§ Task objective
Could you copy every record exactly, leaving the pictures behind?

§ Record extracts

================

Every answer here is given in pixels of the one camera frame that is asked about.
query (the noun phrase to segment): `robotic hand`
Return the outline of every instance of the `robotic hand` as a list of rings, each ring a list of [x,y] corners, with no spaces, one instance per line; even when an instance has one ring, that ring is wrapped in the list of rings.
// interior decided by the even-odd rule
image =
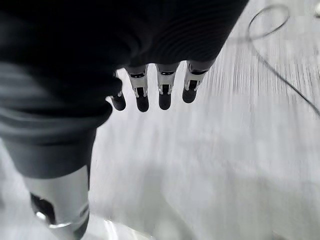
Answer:
[[[182,94],[182,99],[185,103],[190,104],[196,99],[197,90],[213,63],[214,60],[204,62],[194,60],[187,61],[187,70],[185,73]],[[178,66],[179,62],[173,64],[156,64],[159,91],[158,103],[162,110],[170,108],[171,93],[174,87]],[[147,70],[148,65],[126,67],[136,97],[137,108],[141,112],[146,112],[149,109]],[[114,108],[118,111],[122,111],[126,108],[126,100],[122,91],[117,95],[112,96],[111,100]]]
[[[193,102],[247,1],[1,1],[0,136],[35,216],[58,239],[86,232],[92,147],[112,112],[105,99],[126,107],[116,70],[126,69],[145,112],[156,63],[166,110],[187,60],[182,99]]]

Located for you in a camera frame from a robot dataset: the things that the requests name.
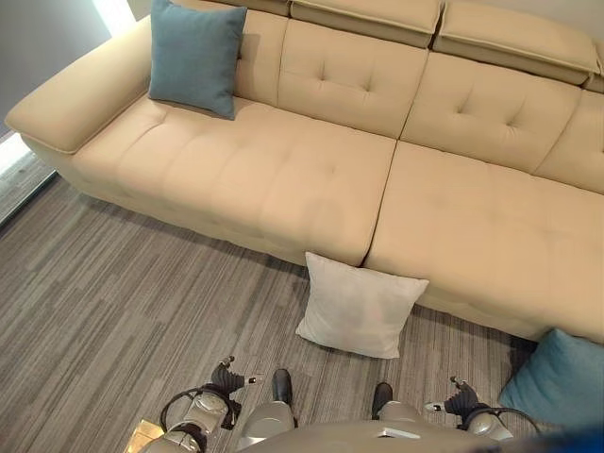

================

§ Your solution
Every answer here is given in pixels of the one camera frame that is asked about.
query (the noun phrase to segment): `robotic hand`
Return the outline of every instance of the `robotic hand` as a list of rings, each ring a list of [x,y] corners, with no spaces, one instance per line; even when an instance has one ring, that ring is wrapped in the list of rings.
// interior decided by the even-odd rule
image =
Answer:
[[[182,94],[182,99],[185,103],[190,104],[196,99],[197,90],[213,63],[214,60],[204,62],[194,60],[187,61],[187,70],[185,73]],[[178,66],[179,62],[173,64],[156,64],[159,91],[158,103],[162,110],[170,108],[171,93],[174,87]],[[147,70],[148,65],[126,67],[136,97],[137,108],[141,112],[146,112],[149,109]],[[114,108],[118,111],[122,111],[126,108],[126,100],[122,91],[117,95],[112,96],[111,100]]]
[[[193,102],[247,1],[1,1],[0,136],[35,216],[58,239],[86,232],[92,147],[112,112],[105,99],[126,107],[116,70],[126,69],[145,112],[156,63],[166,110],[187,60],[182,99]]]

Located for you in a camera frame from a robot dataset: the things that the requests name.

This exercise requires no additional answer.